8. The antenna multiplexing beamforming method according to claim 7, characterized in that, The step of performing convex optimization on the third set of constraints to obtain the optimized value of the first beamforming weight of the receiver beamformer includes: The positive semi-definite matrix is obtained by performing convex optimization on the third set of constraints. The optimization problem of the semi-positive definite matrix is solved to obtain the optimized value of the first beamforming weight of the receiver beamformer.
9. An antenna multiplexing beamforming device, characterized in that, An integrated communication sensing and computing system is applied, comprising: a transmitting beamformer, a receiving beamformer, and at least one radar device. The transmitting signal of the radar device is a multiplexed signal obtained by beamforming an initial multiplexed signal using the transmitting beamformer. The radar device is also used to receive a target reflection signal obtained by sensing a target reflecting the transmitted signal. The device includes: The perception matrix constraint construction module is used to obtain the target reflection signal received by the radar device to obtain a processed signal, calculate a statistical result matrix based on the processed signal, obtain the root mean square error of the target reflection matrix of each radar device based on the statistical result matrix, and construct a first perception matrix constraint based on the error tolerance value. The result constraint construction module is used to obtain a receiving vector based on the multiplexed signal using the receiving beamformer, calculate the result mean square error between the receiving vector and the real data value, and minimize the result mean square error to construct the first result constraint. A power constraint construction module is used to obtain the transmit power of the radar device and construct a first power constraint condition. The weight optimization value calculation module is used to construct a first set of constraints based on the first result constraint, the first sensing matrix constraint, and the first power constraint, and solve the first set of constraints to obtain the first beamforming weight optimization value of the receiver beamformer and the second beamforming weight optimization value of the transmitter beamformer.
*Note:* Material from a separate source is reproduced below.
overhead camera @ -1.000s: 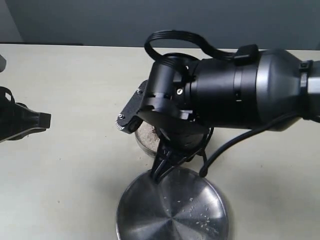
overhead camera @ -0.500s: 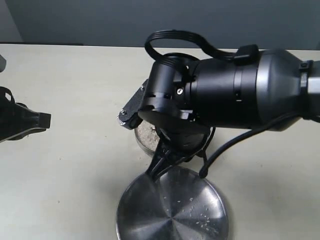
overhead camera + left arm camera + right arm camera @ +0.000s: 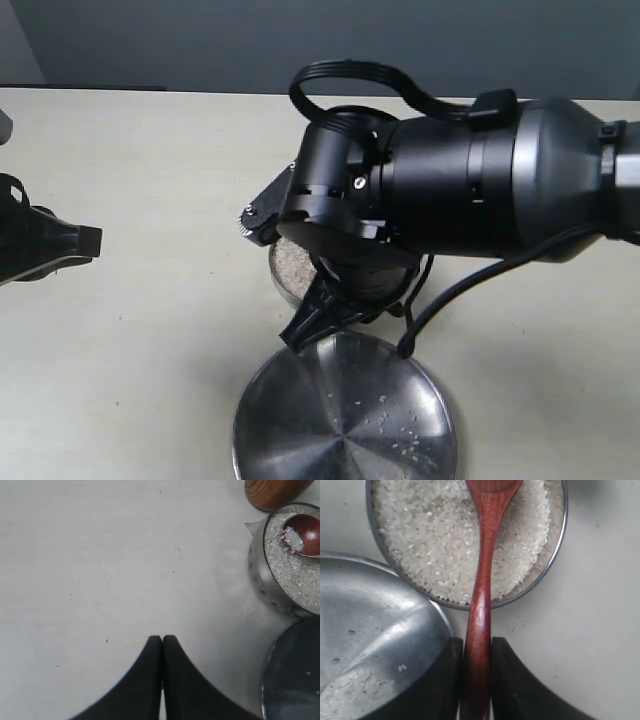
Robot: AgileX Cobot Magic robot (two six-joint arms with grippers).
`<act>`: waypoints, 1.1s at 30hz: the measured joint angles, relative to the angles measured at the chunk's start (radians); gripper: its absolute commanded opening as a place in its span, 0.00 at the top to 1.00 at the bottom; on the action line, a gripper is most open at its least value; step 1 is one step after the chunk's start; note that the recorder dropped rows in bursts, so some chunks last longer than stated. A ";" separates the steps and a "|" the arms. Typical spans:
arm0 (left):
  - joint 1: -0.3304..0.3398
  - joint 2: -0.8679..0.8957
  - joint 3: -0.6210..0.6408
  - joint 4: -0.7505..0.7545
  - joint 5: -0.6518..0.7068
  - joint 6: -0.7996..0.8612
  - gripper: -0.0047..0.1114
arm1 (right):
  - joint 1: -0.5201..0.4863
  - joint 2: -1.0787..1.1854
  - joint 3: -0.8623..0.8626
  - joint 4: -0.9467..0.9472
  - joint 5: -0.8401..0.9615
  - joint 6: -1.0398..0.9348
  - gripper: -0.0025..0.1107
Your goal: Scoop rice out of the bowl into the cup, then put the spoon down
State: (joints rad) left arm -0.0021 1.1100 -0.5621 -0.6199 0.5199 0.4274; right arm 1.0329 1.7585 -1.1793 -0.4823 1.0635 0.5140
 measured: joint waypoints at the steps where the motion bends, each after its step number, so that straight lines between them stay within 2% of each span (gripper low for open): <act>1: 0.000 0.000 0.000 0.000 0.000 0.000 0.95 | 0.000 0.000 0.000 0.000 0.000 0.005 0.98; 16: 0.000 0.000 0.000 0.000 0.000 0.000 0.95 | 0.000 -0.082 0.136 -0.002 -0.146 0.144 0.98; 30: 0.000 0.000 0.000 0.000 0.002 0.000 0.95 | 0.000 -0.116 0.145 -0.102 -0.175 0.266 0.98; 33: 0.000 0.000 0.000 0.000 0.002 0.000 0.95 | -0.049 -0.140 0.145 -0.106 -0.177 0.272 0.98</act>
State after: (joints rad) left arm -0.0021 1.1100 -0.5621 -0.6199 0.5218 0.4274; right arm 0.9842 1.6183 -1.0344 -0.5888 0.8868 0.7861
10. A communication-sensing-computing integrated system, characterized in that, The system includes a transmitter beamformer and a receiver beamformer, wherein the first beamforming weight optimization value of the receiver beamformer and the second beamforming weight optimization value of the transmitter beamformer are calculated according to the antenna multiplexing beamforming method according to any one of claims 1 to 8.
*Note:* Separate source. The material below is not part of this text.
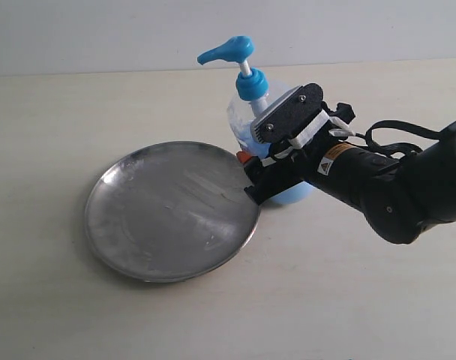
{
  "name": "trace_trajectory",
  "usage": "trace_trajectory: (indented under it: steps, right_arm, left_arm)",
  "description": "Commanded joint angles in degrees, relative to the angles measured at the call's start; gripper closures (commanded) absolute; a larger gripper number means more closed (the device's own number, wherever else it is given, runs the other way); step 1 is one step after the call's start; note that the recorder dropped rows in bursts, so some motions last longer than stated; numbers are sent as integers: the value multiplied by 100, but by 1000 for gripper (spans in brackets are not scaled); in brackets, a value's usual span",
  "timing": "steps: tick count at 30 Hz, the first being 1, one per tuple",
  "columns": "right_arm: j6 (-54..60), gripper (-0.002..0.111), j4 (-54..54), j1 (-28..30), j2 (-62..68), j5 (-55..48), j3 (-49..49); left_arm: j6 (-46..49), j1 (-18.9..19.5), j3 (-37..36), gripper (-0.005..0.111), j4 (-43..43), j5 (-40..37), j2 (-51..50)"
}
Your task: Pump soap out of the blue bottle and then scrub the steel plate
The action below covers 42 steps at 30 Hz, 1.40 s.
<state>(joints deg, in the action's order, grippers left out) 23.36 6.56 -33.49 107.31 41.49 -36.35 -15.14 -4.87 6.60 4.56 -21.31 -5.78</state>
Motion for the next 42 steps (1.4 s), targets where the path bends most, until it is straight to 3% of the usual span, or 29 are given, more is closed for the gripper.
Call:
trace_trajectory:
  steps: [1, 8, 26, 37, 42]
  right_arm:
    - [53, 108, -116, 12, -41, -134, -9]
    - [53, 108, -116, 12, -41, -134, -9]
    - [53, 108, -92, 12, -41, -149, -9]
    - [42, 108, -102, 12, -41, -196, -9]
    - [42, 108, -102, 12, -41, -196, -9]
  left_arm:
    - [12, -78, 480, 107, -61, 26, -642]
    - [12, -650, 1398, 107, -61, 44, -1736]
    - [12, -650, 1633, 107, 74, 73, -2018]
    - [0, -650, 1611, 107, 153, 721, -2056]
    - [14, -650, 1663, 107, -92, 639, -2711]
11. An electronic device, characterized in that, The electronic device includes a memory and a processor. The memory stores a computer program, and when the processor executes the computer program, it implements the antenna multiplexing beamforming method according to any one of claims 1 to 8.
12. A computer-readable storage medium storing a computer program, characterized in that, When the computer program is executed by the processor, it implements the antenna multiplexing beamforming method according to any one of claims 1 to 8.